I've recently been approached by a female cycling friend & asked if I can source a 1940s Hercules "sit-up & beg" roadster (see image). I would like to find one privately (not ebay).

Does anyone have something similar to the above for sale.


----------



## ocianbricles (13 Jun 2017)

User42423 said:


> View attachment 352540
> 
> 
> I've recently been approached by a female cycling friend & asked if I can source a 1940s Hercules "sit-up & beg" roadster (see image). I would like to find one privately (not ebay).
> ...



I have a Raleigh Sport circa 1950s. Black, Sturmey three, cable brakes, stainless rims 26in, Oil bath [similar to your illustration]
hub dyno, etc. a Classic,
The serial number makes it 1954. You don't say if the lady wants a pristine model, or is prepared to renovate. There are two new tyres to be put on.

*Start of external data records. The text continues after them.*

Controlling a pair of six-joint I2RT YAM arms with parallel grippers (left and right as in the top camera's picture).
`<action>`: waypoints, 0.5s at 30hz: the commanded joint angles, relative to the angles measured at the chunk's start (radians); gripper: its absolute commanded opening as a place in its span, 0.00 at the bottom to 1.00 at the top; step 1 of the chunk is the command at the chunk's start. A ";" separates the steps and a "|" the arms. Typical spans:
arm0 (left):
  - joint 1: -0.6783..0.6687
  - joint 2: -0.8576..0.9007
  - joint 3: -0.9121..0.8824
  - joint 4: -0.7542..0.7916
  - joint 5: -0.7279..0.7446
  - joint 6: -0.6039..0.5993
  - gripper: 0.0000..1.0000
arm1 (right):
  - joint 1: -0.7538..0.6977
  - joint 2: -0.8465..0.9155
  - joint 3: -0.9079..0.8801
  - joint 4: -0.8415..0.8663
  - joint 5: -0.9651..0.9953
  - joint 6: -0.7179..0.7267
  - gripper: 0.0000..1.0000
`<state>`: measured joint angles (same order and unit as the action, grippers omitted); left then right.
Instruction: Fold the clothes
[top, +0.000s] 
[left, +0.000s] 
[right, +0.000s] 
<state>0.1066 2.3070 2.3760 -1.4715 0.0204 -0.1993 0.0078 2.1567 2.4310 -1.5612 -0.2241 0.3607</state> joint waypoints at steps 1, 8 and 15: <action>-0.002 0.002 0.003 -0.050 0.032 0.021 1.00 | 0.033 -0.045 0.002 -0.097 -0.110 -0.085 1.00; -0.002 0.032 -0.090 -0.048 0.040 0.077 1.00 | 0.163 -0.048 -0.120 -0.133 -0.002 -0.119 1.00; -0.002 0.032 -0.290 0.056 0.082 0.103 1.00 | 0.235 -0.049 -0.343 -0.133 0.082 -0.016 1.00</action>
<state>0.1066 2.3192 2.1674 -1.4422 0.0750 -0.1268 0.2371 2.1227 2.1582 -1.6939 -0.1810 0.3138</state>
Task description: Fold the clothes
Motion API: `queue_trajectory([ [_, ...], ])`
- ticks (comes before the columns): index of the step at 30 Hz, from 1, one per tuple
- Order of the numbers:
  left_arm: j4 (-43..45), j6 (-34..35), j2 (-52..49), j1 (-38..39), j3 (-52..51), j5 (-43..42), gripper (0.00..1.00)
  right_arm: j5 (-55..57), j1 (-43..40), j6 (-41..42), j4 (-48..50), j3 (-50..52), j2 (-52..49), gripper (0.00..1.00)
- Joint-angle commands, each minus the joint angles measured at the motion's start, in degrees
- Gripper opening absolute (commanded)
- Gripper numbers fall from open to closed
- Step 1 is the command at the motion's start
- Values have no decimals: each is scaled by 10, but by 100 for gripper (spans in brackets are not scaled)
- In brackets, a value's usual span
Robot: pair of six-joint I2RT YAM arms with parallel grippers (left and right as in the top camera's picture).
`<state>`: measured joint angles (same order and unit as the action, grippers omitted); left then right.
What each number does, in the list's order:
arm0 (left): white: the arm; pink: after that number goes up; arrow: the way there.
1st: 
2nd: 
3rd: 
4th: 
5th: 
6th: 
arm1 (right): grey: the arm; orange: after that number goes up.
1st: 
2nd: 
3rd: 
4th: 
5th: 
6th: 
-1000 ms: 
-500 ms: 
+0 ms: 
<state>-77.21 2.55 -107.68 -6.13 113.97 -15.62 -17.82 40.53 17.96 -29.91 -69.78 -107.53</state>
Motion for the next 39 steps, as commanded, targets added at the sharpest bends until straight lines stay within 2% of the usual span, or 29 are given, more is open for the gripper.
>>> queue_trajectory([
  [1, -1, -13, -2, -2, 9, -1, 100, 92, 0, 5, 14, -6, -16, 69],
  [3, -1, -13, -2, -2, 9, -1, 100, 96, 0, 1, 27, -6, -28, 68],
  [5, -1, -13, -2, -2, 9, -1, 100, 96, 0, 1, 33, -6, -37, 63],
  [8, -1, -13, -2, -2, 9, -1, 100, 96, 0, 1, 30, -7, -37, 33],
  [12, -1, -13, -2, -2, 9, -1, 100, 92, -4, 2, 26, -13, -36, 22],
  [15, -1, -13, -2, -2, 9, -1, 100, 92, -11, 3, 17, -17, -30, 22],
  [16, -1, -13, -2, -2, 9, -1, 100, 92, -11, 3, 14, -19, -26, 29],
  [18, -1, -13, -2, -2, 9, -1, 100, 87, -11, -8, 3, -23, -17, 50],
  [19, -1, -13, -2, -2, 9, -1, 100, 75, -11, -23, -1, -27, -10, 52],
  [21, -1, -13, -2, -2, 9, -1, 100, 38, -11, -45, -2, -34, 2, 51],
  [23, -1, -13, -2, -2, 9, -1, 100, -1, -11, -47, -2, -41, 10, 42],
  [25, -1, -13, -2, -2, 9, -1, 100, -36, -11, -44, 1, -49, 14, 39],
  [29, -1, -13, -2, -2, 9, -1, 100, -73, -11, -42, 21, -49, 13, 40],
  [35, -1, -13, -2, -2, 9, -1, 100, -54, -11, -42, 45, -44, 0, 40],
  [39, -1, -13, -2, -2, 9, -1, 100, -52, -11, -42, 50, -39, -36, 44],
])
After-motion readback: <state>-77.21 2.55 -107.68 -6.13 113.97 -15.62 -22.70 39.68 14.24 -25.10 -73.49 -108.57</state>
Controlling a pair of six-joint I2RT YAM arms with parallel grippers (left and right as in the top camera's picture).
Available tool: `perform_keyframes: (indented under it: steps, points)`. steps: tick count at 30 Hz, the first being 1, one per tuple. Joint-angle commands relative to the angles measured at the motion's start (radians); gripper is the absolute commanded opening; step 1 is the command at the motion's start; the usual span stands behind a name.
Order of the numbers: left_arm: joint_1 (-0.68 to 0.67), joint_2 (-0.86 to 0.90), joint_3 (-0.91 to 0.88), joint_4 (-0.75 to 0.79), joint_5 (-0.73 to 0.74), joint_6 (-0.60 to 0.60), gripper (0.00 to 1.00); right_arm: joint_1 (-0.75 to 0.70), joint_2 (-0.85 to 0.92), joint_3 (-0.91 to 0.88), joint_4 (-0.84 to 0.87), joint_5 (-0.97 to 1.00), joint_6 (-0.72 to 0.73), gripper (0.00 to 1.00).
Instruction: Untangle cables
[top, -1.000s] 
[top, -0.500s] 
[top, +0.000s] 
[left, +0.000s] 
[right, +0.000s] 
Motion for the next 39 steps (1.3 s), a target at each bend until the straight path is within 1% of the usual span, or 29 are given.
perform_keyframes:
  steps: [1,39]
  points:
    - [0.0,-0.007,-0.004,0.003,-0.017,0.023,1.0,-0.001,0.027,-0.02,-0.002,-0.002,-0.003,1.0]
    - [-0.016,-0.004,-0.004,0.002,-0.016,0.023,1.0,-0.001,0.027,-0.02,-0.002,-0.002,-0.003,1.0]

The picture shows plenty of tarnish!! The frame paint looks fairly sound and would respond to a good clean. The rest needs to go to the paint shop. Bearing in mind that this type of cycle is in the Pashley-style league of bit-up-and-seg, old-fashioned traditional-style cycles, you can see quite a fair amount of cash can be invested in paint and polish, and still be hundreds of pounds in pocket. I'd like to be fair and charge the lady £900 for it . . . that's what I'd like to charge!
But in fact I will settle for a dozen bottles of Youngs Ram Rod [That's if Charles Wells still brews it!]


----------



## ocianbricles (17 Jun 2017)

ocianbricles said:


> I have a Raleigh Sport circa 1950s. Black, Sturmey three, cable brakes, stainless rims 26in, Oil bath [similar to your illustration]
> hub dyno, etc. a Classic,


----------



## Julia9054 (17 Jun 2017)

This is my Raleigh Hercules Balmoral. It has been taken apart and given a thorough clean, new tyres and new brake pads.
It is not quite as early as 1940s, the date on the hub gear says 1973. I would like £40 for it as that is approx what I spent on renovating it.


----------



## ocianbricles (17 Jun 2017)

And don't take a [new penny] less. There's possibly a date number on top of the saddle down tube [mine has] which you can check the date of manufacture. Type in "Sheldon Brown" and put something like " Raleigh bikes dates" and the reason being that the hub gear could have been a replacement at some time.-- Best Regards, "Old know-all--no nuffink"!!!


----------